EDIT FOR ALTERNATIVE METHOD
I had previously attempted to do this so that it would look at each letter of the alphabet, count the number of times it appears in the word, and then multiply that by 10*[that letter's position in the alphabet]. The problem with doing this (see comment below for formula) is that it required a number of 10^26-1, which is beyond Excel's floating point precision. However, I have a modified version of that method:
By limiting the number of allowed characters in the alphabet, we can get the max total size possible to 10^15-1, which Excel can properly calculate. The formula looks like this:
=RIGHT(REPT("0",15)&TEXT(SUM(LEN(A3)*10^{0,1,2,3,4,5,6,7,8,9,10,11,12,13,14}-LEN(SUBSTITUTE(A3,MID(Alphabet,{1,2,3,4,5,6,7,8,9,10,11,12,13,14,15},1),""))*10^{0,1,2,3,4,5,6,7,8,9,10,11,12,13,14}),"#"),15)
[The RIGHT("00000000000000"... portion of the formula is meant to keep all codes the same number of characters]

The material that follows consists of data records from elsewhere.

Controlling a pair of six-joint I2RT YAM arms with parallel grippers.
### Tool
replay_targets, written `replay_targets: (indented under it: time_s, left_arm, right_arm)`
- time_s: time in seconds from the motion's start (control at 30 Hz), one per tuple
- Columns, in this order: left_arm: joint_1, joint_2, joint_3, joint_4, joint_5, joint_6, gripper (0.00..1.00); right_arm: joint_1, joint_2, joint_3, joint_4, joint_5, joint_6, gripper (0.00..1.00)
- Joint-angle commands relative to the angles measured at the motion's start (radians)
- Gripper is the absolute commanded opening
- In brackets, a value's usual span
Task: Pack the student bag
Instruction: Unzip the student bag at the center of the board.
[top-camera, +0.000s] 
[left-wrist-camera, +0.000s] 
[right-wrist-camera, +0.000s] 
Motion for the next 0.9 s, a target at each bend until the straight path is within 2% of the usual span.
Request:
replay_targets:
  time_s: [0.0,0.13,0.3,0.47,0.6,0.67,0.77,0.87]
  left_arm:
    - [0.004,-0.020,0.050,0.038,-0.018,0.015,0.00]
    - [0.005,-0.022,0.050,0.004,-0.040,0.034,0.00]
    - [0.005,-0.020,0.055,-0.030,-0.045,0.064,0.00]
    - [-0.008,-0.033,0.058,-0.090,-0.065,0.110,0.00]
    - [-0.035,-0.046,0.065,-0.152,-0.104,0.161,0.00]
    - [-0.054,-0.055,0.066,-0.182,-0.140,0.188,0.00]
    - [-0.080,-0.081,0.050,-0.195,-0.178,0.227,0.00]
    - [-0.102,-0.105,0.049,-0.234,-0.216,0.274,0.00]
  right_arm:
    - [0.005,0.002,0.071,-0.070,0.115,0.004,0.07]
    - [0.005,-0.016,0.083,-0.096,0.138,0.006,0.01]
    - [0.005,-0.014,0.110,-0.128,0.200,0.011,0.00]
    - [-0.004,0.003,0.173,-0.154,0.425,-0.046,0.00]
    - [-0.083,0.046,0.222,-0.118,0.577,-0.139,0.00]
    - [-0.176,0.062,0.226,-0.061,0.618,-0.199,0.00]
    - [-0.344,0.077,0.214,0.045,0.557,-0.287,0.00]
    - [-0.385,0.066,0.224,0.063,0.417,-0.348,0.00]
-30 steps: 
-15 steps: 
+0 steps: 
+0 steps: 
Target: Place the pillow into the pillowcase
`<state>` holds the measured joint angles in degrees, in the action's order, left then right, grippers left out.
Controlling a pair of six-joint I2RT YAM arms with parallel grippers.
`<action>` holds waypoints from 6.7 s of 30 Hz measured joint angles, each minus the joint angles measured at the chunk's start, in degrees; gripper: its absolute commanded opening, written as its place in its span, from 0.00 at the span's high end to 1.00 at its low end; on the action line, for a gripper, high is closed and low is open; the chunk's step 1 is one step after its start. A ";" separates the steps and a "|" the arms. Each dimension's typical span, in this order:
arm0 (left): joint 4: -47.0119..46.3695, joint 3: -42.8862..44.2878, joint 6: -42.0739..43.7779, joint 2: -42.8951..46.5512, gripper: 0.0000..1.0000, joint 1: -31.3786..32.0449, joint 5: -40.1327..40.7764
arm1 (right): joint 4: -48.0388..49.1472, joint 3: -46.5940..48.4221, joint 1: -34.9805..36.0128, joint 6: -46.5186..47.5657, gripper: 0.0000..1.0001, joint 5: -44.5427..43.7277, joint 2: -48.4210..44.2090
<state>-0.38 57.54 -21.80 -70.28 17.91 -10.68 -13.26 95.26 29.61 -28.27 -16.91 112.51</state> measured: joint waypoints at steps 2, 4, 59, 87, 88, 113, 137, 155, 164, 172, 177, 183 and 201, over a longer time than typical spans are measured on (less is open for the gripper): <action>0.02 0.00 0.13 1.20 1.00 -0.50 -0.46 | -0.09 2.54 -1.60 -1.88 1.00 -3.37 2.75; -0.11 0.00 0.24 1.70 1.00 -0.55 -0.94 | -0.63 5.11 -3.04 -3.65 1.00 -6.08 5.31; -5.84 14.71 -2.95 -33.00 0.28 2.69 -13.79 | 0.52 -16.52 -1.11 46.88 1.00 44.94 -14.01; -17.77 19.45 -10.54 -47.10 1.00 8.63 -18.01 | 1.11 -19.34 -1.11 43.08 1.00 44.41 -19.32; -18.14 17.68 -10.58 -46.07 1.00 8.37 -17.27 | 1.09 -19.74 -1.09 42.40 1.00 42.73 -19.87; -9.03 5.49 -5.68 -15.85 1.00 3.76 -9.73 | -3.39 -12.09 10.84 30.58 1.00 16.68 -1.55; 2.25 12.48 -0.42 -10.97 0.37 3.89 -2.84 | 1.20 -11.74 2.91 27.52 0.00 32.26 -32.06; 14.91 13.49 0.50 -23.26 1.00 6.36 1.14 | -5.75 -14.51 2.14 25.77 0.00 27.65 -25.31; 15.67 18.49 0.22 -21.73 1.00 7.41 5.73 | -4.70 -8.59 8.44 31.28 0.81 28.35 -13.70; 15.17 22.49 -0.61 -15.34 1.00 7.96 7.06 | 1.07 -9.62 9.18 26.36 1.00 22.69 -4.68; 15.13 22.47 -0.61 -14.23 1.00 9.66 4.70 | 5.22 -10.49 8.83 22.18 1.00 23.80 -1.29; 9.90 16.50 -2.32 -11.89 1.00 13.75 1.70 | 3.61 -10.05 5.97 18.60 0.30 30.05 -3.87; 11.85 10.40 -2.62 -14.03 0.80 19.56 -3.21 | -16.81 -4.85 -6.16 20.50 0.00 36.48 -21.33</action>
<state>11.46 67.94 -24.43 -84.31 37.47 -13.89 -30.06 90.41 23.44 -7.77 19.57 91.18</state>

Note that here, Alphabet is a named string which holds the characters: "abcdehilmnorstu". For example, using the above formula, the word "asdf" counts the instances of a, s, and d, but not 'f' which isn't in my contracted alphabet. The code of "asdf" would be:
001000000001001
This only works with the following assumptions:
The letters not listed (nor numbers / special characters) are not required to make each name unique. For example, asdf & asd would have the same code in the above method.
And,
The order of the letters is not required to make each name unique. For example, asd & dsa would have the same code in the above method.